At 2 p.m. on Saturday in the Hall of Philosophy, Eig will present the concluding lecture of the Chautauqua Women’s Club’s 2019 Contemporary Issues Forum. Titled, “Life of Muhammad Ali,” it draws on his extensively researched, multiple award-winning, New York Times best-selling biography, Ali: A Life.

Eig has taught and spoken about his work at Chautauqua Institution several times since he first set foot on the grounds during the 2010 season. On Thursday, he gave a talk about Gehrig at the Sports Club.
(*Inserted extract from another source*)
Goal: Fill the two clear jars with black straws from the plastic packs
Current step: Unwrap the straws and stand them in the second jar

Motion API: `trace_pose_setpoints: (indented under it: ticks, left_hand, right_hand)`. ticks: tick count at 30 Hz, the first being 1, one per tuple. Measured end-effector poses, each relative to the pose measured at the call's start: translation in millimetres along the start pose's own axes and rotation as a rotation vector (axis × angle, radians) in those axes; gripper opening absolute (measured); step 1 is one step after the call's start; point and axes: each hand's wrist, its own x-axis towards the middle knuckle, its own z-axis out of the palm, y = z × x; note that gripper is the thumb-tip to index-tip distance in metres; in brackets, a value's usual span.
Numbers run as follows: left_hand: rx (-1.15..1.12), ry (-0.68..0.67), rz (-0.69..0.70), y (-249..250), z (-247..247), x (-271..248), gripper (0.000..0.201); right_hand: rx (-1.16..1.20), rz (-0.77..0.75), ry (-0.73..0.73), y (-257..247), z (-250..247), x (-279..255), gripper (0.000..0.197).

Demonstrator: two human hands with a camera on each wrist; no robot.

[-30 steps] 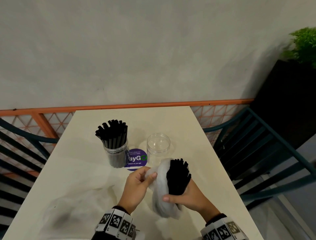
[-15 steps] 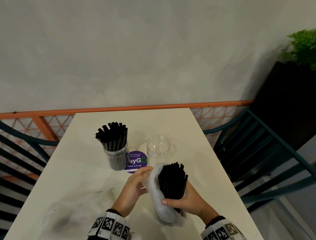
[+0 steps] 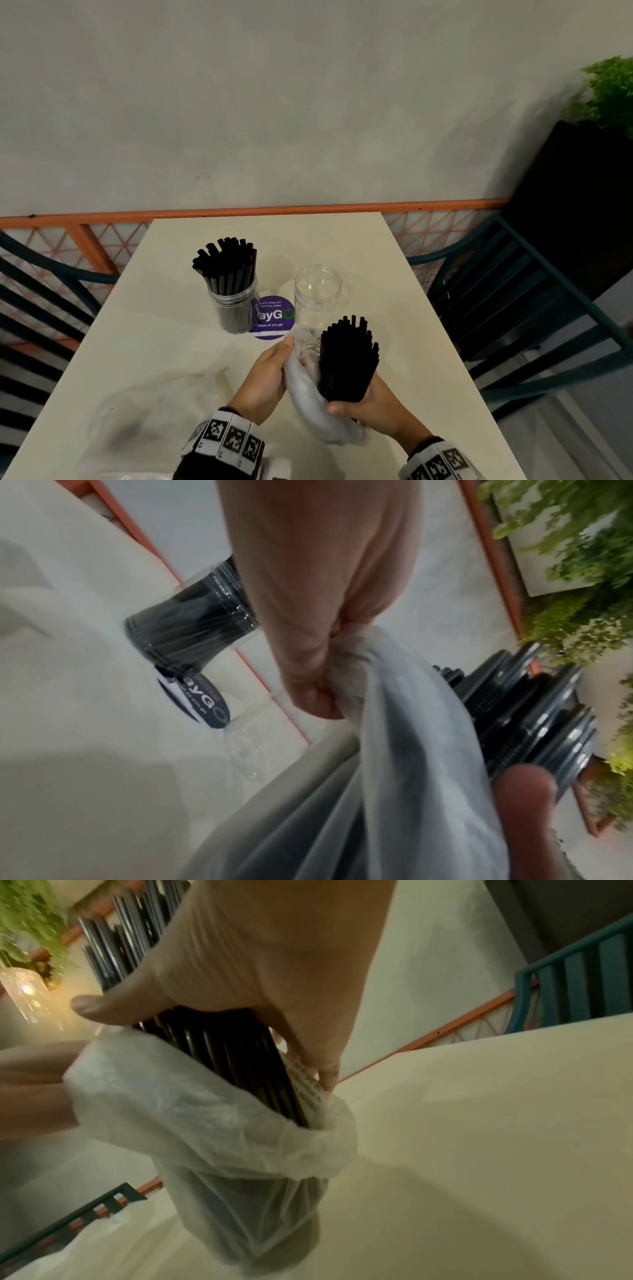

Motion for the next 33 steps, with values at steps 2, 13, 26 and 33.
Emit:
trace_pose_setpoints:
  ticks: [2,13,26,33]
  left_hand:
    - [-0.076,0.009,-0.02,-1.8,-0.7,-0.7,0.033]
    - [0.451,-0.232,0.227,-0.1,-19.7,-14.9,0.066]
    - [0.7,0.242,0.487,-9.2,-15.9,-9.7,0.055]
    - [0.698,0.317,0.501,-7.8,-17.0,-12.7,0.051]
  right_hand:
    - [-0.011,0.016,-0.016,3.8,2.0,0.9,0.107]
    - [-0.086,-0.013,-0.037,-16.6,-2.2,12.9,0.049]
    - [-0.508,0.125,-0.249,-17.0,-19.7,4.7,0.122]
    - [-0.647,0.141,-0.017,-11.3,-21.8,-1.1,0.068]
“A friend of mine (from Chicago) … thought I would like (the Institution) and suggested that I come talk about Lou Gehrig,” Eig said. “And he convinced the Cinema to show ‘The Pride of the Yankees’ (about New York Yankees first baseman, Lou Gehrig) and then have me speak about the movie after it was over. And then Mark Altschuler invited me to co-teach a baseball class with Special Studies. So these friends just sort of found a way to get me engaged here.”

Since then, Eig has served as a prose writer-in-residence at the Chautauqua Writers’ Center three times.

“What I hope to do (on Saturday) … is to not just talk about Ali, but to talk about the responsibilities of writing a biography, and how that connects to our theme of the week, which is bridging cultures,” Eig said.

When “you read or write a biography, you’re basically engaging in an act of trying to understand someone other than yourself,” he said. “That’s by definition. I think that’s such an important part of what the lectures this week have been discussing — thinking about what you’re missing.”

Eig got an early start making a career of trying to understand others well enough so that he could write wisely about them.

Born in Brooklyn, he grew up about 30 miles to the north in the Rockland County hamlet of Monsey, and enjoyed being a reporter for his junior and senior high school newspapers so much that he wondered what else he could do.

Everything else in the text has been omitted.